AIM OF THE TASK: Search the entries for the word "table". Copy every line where it turns up.

*** Opening of EXERCISE MATERIAL ***

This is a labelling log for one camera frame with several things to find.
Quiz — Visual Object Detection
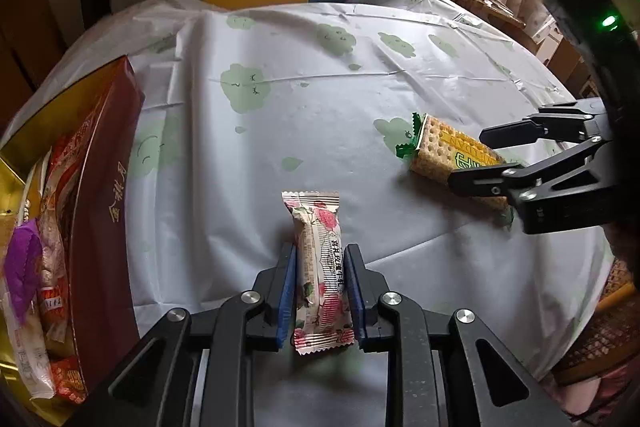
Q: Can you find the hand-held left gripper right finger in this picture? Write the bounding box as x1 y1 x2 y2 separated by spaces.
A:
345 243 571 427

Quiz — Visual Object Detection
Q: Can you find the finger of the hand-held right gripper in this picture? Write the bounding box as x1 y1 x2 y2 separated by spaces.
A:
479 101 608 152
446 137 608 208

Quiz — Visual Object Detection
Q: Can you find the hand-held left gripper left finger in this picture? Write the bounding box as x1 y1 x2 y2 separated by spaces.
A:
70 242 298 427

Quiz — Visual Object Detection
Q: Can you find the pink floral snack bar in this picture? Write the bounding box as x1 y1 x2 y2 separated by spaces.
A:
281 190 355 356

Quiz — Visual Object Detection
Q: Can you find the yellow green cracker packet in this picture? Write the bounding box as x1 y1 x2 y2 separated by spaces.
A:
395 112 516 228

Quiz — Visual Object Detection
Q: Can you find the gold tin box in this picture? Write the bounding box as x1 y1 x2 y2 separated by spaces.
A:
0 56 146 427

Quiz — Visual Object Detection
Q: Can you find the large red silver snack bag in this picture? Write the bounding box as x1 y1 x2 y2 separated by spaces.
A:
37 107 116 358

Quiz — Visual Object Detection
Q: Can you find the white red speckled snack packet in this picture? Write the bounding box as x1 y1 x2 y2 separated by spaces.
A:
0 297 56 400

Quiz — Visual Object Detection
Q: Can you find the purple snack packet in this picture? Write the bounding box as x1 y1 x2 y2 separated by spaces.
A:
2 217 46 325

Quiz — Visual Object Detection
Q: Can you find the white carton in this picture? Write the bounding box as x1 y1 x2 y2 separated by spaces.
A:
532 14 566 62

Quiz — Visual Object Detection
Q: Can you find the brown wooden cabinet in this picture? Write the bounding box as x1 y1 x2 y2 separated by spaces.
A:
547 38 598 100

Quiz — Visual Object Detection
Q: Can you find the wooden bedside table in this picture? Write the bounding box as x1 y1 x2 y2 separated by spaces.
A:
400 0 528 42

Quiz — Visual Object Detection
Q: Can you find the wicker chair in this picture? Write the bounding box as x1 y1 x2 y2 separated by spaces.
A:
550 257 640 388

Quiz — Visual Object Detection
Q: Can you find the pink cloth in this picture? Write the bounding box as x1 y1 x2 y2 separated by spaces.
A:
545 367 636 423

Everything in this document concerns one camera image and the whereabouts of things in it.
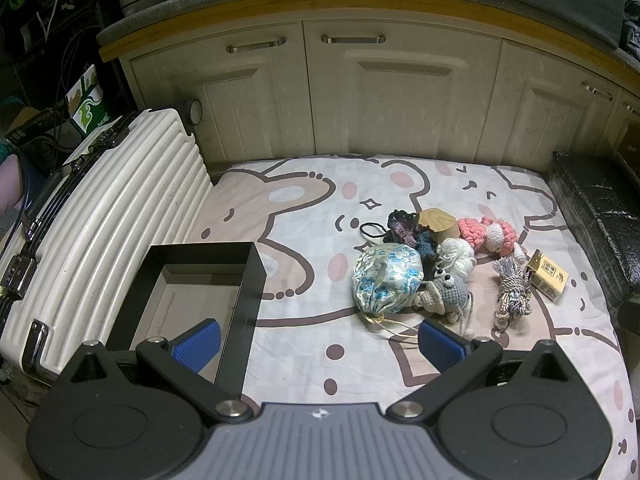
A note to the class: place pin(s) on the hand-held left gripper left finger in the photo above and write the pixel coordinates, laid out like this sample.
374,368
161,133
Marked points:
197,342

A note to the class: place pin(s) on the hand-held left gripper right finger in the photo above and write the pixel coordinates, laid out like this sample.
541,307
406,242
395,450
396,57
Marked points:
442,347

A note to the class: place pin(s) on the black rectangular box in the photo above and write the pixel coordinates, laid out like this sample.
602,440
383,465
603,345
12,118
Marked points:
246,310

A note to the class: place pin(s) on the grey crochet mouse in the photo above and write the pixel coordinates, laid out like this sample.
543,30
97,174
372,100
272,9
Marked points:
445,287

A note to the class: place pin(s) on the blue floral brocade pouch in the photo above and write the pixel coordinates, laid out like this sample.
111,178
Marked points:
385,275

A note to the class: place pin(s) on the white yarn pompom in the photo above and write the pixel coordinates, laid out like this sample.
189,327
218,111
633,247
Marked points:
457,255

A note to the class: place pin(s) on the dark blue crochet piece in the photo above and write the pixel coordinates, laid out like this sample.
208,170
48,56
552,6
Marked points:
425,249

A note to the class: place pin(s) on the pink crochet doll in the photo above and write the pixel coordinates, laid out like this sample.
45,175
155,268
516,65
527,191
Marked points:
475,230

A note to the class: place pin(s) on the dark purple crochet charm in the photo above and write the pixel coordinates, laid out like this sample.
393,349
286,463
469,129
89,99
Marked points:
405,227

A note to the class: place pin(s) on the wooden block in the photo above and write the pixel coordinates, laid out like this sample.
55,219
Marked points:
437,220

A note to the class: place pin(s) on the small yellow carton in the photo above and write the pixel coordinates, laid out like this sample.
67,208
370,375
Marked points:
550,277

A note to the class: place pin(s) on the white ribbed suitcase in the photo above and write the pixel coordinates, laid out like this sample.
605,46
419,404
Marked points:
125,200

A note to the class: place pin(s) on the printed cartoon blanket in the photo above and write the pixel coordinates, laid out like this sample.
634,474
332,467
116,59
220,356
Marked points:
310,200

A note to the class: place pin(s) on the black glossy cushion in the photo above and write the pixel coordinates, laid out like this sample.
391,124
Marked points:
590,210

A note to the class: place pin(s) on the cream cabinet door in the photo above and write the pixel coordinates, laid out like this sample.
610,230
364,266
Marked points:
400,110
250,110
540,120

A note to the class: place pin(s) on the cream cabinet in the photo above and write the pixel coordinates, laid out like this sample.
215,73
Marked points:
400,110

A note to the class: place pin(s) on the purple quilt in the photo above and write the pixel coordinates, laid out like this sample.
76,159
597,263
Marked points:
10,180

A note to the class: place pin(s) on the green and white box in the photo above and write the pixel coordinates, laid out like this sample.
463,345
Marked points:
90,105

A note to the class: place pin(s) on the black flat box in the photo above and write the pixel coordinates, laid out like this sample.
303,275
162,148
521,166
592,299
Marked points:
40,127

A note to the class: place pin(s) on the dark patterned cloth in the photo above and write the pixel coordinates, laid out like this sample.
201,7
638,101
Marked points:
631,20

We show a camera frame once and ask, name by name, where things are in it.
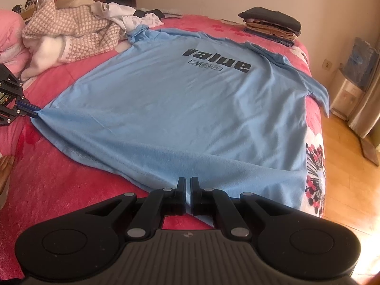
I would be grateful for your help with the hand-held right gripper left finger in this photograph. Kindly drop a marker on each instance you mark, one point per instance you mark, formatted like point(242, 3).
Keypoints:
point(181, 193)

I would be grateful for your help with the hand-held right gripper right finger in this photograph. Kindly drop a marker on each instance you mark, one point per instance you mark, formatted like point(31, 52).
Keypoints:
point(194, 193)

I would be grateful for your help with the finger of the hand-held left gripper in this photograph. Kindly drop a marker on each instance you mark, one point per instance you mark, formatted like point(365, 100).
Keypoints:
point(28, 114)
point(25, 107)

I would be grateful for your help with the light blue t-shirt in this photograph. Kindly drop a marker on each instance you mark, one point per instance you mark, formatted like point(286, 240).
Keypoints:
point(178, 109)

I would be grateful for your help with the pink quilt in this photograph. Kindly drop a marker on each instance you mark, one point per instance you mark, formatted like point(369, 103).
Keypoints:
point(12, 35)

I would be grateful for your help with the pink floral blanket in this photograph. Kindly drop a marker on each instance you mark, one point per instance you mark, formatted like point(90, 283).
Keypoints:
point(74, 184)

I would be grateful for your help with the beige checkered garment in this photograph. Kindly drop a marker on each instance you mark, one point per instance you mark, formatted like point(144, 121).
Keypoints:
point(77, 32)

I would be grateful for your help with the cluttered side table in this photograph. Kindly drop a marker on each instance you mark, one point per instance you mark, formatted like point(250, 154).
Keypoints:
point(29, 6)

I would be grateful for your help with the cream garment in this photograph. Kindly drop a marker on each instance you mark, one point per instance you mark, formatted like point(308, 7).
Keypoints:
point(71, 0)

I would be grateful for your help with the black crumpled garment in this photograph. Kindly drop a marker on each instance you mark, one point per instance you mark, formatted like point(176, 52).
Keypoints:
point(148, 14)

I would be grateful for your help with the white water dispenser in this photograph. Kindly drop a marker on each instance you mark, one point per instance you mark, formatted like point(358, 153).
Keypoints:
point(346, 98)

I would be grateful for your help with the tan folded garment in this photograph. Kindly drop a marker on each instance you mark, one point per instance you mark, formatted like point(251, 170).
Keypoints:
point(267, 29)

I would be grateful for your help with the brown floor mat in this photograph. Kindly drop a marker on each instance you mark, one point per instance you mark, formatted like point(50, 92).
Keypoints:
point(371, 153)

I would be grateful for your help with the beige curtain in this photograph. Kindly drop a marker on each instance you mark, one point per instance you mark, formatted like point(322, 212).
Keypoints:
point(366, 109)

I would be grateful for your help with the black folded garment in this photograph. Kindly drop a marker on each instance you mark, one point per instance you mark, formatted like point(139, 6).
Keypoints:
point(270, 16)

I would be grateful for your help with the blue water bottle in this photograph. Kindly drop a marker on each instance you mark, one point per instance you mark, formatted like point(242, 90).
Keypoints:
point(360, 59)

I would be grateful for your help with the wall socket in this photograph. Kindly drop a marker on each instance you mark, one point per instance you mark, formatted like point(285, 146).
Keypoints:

*** Close of EXERCISE MATERIAL ***

SOLVED PROBLEM:
Q: Can you find the wooden bedside table in this picture? Write the bounding box as x1 y1 x2 y2 separated by spaces.
I would be grateful for your help with the cluttered side table in this photograph. Kindly drop a marker on each instance you mark, one point per instance you mark, formatted like point(250, 154).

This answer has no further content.